Oleh sebab itu, saya pribadi mencoba memahami bahwa puasa dalam makna “menahan” hanya dapat dilakukan ketika kita memang menyadari batas. Hari ini, tantangan terberat kita adalah menyadari bahwa intelektualitas dan rasionalitas adalah sesuatu yang berbatas. Apabila kita terlalu mengagung-agungkan intelektualitas dan rasionalitas, yang hadir justru kejumudan dan arogansi intelektualitas. Cukup sering kita melihat perdebatan atas nama intelektualitas dan rasionalitas hanya berakhir pada fanatisme semata. Fanatisme pada kebenaran manusia adalah sesuatu yang sia-sia.
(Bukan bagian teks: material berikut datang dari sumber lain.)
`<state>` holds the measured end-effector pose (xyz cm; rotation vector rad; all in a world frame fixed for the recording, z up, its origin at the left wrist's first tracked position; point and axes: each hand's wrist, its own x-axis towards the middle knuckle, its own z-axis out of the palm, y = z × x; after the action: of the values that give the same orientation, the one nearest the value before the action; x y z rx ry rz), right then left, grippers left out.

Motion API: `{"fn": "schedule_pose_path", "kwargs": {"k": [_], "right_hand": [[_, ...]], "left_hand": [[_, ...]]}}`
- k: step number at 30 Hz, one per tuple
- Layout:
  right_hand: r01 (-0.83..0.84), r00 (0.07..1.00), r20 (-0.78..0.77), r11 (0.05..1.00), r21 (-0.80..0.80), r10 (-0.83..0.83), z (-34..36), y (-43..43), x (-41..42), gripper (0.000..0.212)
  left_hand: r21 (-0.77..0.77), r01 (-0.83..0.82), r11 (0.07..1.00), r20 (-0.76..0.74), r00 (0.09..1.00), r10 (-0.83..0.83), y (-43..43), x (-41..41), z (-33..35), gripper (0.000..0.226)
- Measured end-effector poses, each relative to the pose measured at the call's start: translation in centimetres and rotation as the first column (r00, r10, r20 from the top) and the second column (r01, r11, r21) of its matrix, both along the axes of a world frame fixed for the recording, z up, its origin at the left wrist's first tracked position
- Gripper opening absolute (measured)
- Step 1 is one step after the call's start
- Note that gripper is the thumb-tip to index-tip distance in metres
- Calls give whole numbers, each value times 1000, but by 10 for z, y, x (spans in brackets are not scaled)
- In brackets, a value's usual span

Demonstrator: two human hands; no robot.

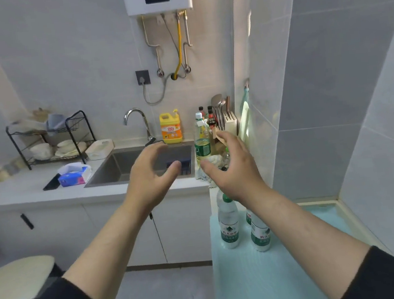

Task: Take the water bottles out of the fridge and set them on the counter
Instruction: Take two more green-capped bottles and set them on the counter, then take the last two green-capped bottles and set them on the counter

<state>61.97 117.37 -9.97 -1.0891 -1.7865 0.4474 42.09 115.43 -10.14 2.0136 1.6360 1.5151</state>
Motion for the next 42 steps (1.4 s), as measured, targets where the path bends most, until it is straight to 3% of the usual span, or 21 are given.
{"fn": "schedule_pose_path", "kwargs": {"k": [5, 9, 15, 19, 25, 28, 34, 38, 42], "right_hand": [[-143, 987, -46, 964, 224, 157, 87, -62, -48, 67], [-290, 942, -42, 875, 388, 332, 143, -110, -79, 70], [-460, 812, -31, 673, 579, 582, 206, -170, -119, 72], [-565, 684, -31, 556, 609, 729, 219, -203, -148, 74], [-733, 395, -38, 340, 589, 918, 212, -278, -197, 80], [-806, 215, -53, 208, 554, 975, 199, -335, -224, 73], [-871, -26, 0, -23, 491, 1000, 189, -470, -269, 64], [-870, -143, 53, -151, 469, 988, 185, -567, -293, 67], [-890, -218, 21, -208, 406, 976, 169, -658, -321, 66]], "left_hand": [[235, -29, 972, -6, 999, 31, -88, -51, 97, 58], [370, -89, 925, -40, 993, 111, -164, -66, 154, 50], [535, -279, 797, -148, 898, 414, -280, -77, 223, 58], [596, -417, 686, -169, 771, 615, -356, -79, 246, 66], [574, -662, 481, -173, 476, 862, -494, -70, 226, 75], [553, -756, 350, -164, 313, 936, -572, -63, 211, 74], [481, -874, 70, -120, 13, 993, -716, -51, 195, 68], [444, -895, -48, -80, -93, 992, -804, -45, 184, 71], [403, -907, -120, -38, -148, 988, -888, -56, 166, 73]]}}
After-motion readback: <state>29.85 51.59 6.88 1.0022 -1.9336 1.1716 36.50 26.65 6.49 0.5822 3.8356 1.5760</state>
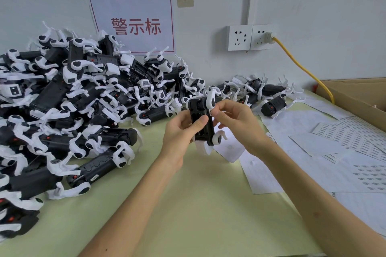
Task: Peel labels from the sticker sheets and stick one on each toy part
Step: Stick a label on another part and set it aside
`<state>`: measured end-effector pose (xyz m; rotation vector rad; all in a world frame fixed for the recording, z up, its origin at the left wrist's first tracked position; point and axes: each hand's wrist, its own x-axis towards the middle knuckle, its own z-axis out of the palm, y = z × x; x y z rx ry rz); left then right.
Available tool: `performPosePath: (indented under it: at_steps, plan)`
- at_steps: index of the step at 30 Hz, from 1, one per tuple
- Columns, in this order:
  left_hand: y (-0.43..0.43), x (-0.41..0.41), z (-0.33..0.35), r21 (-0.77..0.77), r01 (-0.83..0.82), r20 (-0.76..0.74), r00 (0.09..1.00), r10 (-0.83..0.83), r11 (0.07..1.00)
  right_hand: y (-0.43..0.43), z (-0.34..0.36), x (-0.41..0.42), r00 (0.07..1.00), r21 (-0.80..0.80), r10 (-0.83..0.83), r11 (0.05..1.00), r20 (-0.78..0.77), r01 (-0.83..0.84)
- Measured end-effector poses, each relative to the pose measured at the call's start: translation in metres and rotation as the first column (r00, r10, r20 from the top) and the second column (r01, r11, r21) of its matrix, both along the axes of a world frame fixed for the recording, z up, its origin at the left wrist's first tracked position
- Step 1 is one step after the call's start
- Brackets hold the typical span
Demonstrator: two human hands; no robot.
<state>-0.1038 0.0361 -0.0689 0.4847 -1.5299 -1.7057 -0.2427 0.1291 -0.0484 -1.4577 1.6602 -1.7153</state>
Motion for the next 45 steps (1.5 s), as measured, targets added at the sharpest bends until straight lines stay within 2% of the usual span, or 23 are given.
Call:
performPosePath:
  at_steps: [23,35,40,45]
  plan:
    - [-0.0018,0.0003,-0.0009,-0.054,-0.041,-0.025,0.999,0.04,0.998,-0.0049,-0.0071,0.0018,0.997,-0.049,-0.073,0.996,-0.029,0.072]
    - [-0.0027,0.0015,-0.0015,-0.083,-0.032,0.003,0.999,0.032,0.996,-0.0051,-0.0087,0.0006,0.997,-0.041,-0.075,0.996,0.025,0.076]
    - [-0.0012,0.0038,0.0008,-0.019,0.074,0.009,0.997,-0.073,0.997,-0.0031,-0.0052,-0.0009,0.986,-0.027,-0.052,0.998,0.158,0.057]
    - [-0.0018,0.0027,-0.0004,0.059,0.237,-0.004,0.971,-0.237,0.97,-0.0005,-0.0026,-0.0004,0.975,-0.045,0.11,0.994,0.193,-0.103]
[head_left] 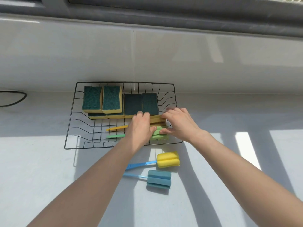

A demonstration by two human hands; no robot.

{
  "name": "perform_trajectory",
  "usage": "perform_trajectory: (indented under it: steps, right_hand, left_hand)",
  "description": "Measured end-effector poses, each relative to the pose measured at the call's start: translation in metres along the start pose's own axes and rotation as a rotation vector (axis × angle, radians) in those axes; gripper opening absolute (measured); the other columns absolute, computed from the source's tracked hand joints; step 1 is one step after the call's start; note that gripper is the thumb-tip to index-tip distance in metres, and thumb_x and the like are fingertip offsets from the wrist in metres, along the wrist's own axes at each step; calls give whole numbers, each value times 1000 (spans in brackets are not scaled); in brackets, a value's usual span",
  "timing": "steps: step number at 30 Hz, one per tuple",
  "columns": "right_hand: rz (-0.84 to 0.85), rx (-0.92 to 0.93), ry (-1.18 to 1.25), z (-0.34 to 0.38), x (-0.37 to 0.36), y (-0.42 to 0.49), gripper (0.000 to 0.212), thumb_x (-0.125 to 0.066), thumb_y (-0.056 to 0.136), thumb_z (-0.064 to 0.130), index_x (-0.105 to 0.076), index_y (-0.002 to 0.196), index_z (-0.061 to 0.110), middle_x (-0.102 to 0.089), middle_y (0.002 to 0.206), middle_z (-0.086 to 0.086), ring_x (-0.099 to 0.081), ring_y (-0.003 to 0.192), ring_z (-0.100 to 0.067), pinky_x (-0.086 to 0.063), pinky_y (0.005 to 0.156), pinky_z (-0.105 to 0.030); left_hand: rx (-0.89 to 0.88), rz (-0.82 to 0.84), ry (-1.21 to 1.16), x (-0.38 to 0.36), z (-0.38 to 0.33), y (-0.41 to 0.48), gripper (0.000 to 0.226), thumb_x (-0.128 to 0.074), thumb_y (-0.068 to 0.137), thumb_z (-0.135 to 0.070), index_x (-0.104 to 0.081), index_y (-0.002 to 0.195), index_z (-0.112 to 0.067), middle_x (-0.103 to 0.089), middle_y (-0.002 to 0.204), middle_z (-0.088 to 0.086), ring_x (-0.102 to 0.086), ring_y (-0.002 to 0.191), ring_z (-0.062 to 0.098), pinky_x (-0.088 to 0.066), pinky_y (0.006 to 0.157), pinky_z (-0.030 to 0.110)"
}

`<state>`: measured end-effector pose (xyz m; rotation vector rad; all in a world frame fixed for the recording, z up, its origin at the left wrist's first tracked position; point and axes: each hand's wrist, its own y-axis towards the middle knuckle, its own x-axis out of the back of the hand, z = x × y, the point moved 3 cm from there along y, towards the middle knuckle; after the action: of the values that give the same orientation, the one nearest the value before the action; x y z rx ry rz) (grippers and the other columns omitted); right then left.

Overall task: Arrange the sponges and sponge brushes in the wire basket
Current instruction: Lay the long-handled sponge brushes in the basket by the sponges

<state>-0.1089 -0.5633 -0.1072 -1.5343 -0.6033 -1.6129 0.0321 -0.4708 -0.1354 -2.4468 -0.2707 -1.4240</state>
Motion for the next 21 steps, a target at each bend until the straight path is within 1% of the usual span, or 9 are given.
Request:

Sebab, bagi saya, kebenaran versi manusia yang dengan penuh lelah kita perjuangkan, bisa jadi ibarat hantu yang kita lihat seolah berkelebat dan tidak pernah berhasil kita jerat.

Perdebatan tanpa ujung adalah bukti nyata bahwa kedua belah pihak tidak cakap “menahan” arogansi masing-masing dan berupaya menjadikan kebenarannya sebagai kebenaran umum. Saya tentu tidak membantah bahwa rasionalitas akan mampu mengarahkan kita pada kematangan penafsiran atas keragaman pengalaman. Nalar sangat berperan dalam memungkinkan manusia mengenai bermacam kehendak yang menjadi pemicu tindakan. Namun, lapisan-lapisan kehendak bisa jadi ditentukan tidak secara utuh oleh nalar.

Nalar pasti berbatas. Di perbatasan itu, kita sering melihat nalar, kehendak, dan emosi saring bergulat. Jauh di dalam hati manusia, bisa jadi ada daya irasional yang secara sembunyi-sembunyi selalu mencari cara untuk memuaskan hasrat memenangkan pertarungan yang akhirnya justru menabrak batas-batas kemanusiaan bahkan naudzubillah batas-batas dogmatis dari Allah Swt. Oleh sebab itu, belajarlah “berpuasa”, belajarlah menahan. Sebab, Tuhan pun berpuasa.